自称『おっさん』なイケおじ上司はパソコンよりもハンドルが似合う
気晴らしドライブ
 オフィスに私のタイピング音だけが虚しく響く。

 時計の針はとうに定時を回っていた。周りの席の先輩方は、一足先に「お疲れ様ー」と軽やかに帰路についている。

 入社して2年目の24歳。
 仕事の流れは覚えたはずなのに、どうにも効率が悪い。要領が悪くて、まともに定時で上がれた記憶なんて片手で数えるほどしかなかった。
 今日もデスクに山積みの書類を見つめ、小さくため息を漏らす。

「おや、根室さん。まだ帰らないの?」

 不意に頭上から降ってきたのは、低く穏やかな、だけどどこか色気のある声。
 ビクッとして見上げると、そこには私の上司である藤原(ふじわら) 純一郎(じゅんいちろう)さんが立っていた。いつも仕立てのいいスーツを完璧に着こなし、誰に対しても物腰柔らか。それでいて仕事は完璧という超人。そんな藤原さんがこんな時間まで残っているのが意外だった。
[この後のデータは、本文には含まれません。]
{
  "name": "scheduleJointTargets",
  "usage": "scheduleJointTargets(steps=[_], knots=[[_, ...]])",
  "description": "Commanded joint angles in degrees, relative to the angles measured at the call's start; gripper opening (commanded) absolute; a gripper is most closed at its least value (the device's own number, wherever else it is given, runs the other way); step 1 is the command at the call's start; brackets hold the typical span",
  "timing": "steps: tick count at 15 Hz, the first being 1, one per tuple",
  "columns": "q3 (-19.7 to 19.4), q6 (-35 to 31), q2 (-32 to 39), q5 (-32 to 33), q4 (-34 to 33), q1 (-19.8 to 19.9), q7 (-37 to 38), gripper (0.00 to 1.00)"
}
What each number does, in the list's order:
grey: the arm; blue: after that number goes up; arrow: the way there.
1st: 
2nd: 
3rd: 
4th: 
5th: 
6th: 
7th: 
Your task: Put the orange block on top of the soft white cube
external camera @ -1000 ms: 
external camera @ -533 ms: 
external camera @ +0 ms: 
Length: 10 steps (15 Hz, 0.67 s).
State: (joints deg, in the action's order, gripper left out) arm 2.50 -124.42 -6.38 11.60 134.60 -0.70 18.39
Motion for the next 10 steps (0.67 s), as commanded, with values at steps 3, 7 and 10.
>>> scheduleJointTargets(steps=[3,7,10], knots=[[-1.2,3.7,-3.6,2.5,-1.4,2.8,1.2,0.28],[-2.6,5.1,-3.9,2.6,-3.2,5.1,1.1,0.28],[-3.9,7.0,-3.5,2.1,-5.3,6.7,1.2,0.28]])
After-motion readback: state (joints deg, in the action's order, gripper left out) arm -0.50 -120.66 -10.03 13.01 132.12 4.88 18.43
「あ、藤原さん…。お疲れ様です。その、まだちょっと仕事が残っていまして」

 私が力なく笑うと、藤原さんは困ったように眉を下げて笑った。

「うーん、困ったな。実はね、さっきの会議で社長から『最近の若い子は働きすぎだから、早く帰るように促しなさい』って釘を刺されちゃってさ。今君を置いて帰ったら、僕の管理能力が疑われて減給されちゃうかもしれない」
「えっ!? あ、それは申し訳ありません。ですが、仕事が終わらないことにはどうしようもなくて…」
「仕事って来週お客様と打ち合わせするもの?」

 その言葉に頷けば、彼は朗らかに笑った。

「よし。じゃあ今から10分で終わらそうか」
「え、いやいやいや、」
「その様子だと9割はできているんじゃないかい? それならあとは任せて。根室さんは帰る準備をして待っててくれるかい?」

 藤原さんは私のデスクにそっと手を置き、覗き込むようにして微笑んだ。
 その言葉に抗えるはずもなく、私はコクコクと何度も頷くことしかできなかった。

 そして、彼の宣言通りものの10分で仕事が終わった。びっくりしていれば、彼は何でもないことのように笑った。

「さて、もうこんな時間だし、遅くなったから家まで送るよ。……こんなおっさんとでも良ければ、だけどね」

 完璧な笑顔と流れるようなエスコート。
 断る隙なんて一ミリも与えられないまま、気がつけば私は、藤原さんの高級セダンの助手席に収まっていた。